Another reason I don't put up a lot of decoration, is that it can quickly degenerate into tacky. I'm sorry but I don't like tacky. I also don't like those huge blow up characters people put on their lawns or porches. (If you have one, I'm sorry.) Yes, I'm sure kids love a green Grinch dressed as Santa who is twenty feet tall. But what about grown-ups? I say we deserve decorations we like too.

I put my two small topiary-style lighted Christmas trees on either side of the steps on the porch. They are in pretty flower pots. Beside the door I have my grapevine wreath wrapped in red berries. I even gave my cement grape lady a red tinsel boa. That might be a little overboard, but the "goddess of wine" looked cold standing there wearing nothing but her cement smock. Oh, and how's this for tacky? I stuck a big candy cane by the mailbox. No, not tacky... playful is a better word I think. :-) As for inside the house, I like mantel decorations such as strings of "candied-fruit" or garlands of poinsettia and raffia along with velvet and tapestry stockings.

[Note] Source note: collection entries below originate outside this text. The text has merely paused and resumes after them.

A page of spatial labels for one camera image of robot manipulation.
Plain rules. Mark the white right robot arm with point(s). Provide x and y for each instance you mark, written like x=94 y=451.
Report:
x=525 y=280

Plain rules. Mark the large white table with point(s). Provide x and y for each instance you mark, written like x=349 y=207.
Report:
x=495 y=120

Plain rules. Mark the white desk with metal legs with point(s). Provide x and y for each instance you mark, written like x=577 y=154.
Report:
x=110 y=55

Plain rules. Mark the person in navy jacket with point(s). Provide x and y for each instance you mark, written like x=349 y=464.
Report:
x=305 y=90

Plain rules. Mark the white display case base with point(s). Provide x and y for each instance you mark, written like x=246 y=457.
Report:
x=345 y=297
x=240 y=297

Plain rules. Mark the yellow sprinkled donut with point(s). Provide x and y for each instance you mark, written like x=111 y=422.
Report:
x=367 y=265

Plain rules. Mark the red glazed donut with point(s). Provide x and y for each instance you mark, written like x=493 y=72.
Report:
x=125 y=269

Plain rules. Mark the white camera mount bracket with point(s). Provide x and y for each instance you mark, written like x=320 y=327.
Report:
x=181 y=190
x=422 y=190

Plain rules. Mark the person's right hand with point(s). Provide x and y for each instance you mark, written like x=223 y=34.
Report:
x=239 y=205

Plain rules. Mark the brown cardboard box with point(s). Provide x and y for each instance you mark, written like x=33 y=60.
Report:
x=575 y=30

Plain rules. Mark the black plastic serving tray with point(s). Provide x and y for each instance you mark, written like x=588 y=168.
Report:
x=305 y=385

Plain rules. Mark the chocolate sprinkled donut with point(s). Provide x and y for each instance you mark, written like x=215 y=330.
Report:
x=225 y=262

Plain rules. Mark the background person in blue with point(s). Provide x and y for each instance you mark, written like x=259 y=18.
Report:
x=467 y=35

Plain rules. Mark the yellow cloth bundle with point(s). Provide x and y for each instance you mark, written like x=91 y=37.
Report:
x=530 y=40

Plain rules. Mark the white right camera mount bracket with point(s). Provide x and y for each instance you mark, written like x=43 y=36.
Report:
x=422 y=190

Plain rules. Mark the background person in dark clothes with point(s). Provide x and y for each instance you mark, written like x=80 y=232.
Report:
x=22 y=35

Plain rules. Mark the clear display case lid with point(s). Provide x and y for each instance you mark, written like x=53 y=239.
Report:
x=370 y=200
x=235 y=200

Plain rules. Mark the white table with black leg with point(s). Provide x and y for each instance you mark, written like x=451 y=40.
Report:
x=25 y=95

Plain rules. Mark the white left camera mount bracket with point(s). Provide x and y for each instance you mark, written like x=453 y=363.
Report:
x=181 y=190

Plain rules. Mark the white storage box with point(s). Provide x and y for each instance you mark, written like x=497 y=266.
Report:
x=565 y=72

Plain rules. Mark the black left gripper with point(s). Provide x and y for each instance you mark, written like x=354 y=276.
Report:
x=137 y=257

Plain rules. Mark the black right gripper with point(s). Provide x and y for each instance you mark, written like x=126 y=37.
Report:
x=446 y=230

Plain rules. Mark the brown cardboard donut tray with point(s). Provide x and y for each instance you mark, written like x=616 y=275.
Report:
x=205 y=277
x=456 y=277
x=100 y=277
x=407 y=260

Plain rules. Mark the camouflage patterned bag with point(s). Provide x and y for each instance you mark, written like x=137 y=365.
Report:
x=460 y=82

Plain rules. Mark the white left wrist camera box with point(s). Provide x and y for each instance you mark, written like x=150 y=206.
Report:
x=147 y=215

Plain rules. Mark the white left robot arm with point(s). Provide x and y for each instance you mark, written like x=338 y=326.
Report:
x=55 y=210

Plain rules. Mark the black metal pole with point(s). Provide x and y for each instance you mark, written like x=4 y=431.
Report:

I love big Christmas trees, but boy do they eat up the time. An hour or three setting up and decorating, and the same taking down. Someone should invent already decorated trees for people like me who need to be writing instead of decorating. Fresh, real trees are the best. Smell very nice, but I couldn't justify the expense year after year. Also, as a gardener, I couldn't bear being a part of all those cute little trees dying. Perhaps that makes me a scrooge. Hope not. I have an artificial "pencil tree" which is slim and fairly tall. It fits more easily in our smallish living room. It also has a natural and elegant look to it. Speaking of elegance, my favorite "ornaments" are hydrangea blooms. I grow them and dry them in the attic. I choose smaller ones and then spray them burgundy. They look so nice in the tree with the other ornaments. Burgundy is my favorite Christmas color. You can keep your red and green. Give me burgundy... and a little gold. :-)

Above is a photo of one of our live Christmas trees from years ago, the only one that survived. Poor thing. He's had a hard life. :-)

Merry Christmas and Happy Holidays!

Writing phases

I've been writing short stories for the past week or two and realized how much I dislike writing the first rough draft of anything. It's a very uncomfortable time for me. It's messy, sketchy. I only have a general idea of where I'm going. It's like walking through the darkness without a flashlight. The only light is the quarter moon. I see the general shapes of things around me. I might trip over a root, smack my forehead into a tree trunk or step in a deep hole. Half the time I'm crawling. And all I want to do is hurry and get through this uncomfortable phase so I can move on to my favorite stages of writing, 2nd draft through polishing. My rough drafts of novels tend to be very short, and like I said, sketchy, maybe 50 pages when the entire book will be 300 - 400 pages. They consist mostly of dialogue and a few actions. Sometimes a scene is one line. So and so will do such and such here. I'll figure out how later. When I get that rough draft done...whew! Now, 2nd draft, I can REALLY get into the story and have some fun. Now I can get in FLOW. This is when hours seem like minutes and I'm transported to another world. This happens for me whether it's a 10 page short story or a 450 page novel. As writers, we must discover our process and accept it, even if we wish parts of it could be different.